Directions for this task:
In the data below, find every line with the word "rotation" and copy it.

● ● ● ● ●

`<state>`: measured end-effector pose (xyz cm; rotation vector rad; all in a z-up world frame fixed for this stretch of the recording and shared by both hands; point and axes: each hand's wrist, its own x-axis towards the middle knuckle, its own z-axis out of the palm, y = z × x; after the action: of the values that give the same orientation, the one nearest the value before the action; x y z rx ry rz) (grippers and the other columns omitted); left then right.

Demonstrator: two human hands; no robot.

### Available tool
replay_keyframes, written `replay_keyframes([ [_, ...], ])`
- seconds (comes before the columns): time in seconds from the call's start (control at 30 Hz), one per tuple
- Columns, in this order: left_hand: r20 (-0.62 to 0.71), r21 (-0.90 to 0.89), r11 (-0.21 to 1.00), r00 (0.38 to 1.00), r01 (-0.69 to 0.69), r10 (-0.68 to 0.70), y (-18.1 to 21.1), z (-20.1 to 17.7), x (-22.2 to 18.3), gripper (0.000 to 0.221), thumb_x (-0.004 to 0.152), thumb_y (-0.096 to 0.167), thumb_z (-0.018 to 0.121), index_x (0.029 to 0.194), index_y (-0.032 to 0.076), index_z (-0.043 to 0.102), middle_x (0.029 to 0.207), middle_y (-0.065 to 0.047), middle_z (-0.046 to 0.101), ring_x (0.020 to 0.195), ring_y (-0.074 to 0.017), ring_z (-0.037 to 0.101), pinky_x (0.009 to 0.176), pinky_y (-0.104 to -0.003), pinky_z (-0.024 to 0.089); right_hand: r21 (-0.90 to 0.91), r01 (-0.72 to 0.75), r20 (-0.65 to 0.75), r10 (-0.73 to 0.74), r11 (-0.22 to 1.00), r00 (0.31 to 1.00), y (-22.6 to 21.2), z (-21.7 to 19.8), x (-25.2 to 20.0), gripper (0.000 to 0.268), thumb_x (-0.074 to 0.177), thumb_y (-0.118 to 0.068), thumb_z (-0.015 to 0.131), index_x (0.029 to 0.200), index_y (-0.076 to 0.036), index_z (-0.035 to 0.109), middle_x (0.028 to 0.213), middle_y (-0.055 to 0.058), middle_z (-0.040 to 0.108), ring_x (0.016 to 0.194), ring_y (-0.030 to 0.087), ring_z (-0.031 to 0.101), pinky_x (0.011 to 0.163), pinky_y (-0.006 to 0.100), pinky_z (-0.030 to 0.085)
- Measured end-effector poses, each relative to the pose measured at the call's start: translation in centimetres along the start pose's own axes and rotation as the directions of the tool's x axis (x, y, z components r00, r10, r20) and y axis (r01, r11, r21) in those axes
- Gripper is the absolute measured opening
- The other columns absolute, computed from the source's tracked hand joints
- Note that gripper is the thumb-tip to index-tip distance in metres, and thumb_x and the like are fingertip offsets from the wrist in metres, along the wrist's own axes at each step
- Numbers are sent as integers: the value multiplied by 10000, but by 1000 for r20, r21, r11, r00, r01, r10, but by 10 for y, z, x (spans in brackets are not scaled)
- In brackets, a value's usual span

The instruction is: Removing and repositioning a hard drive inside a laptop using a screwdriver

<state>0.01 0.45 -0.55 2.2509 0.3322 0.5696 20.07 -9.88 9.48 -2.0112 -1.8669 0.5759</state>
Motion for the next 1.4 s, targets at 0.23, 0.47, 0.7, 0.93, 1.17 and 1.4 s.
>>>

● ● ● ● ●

Solution for this exercise:
`<state>`: measured end-effector pose (xyz cm; rotation vector rad; all in a z-up world frame fixed for this stretch of the recording and shared by both hands; point and axes: each hand's wrist, its own x-axis towards the middle knuckle, its own z-axis out of the palm, y = z × x; after the action: of the values that give the same orientation, the one nearest the value before the action; x y z rx ry rz) (grippers and the other columns omitted); left then right.
- Measured end-effector poses, each relative to the pose measured at the call's start: translation in centimetres along the start pose's own axes and rotation as the directions of the tool's x axis (x, y, z components r00, r10, r20) and y axis (r01, r11, r21) in those axes

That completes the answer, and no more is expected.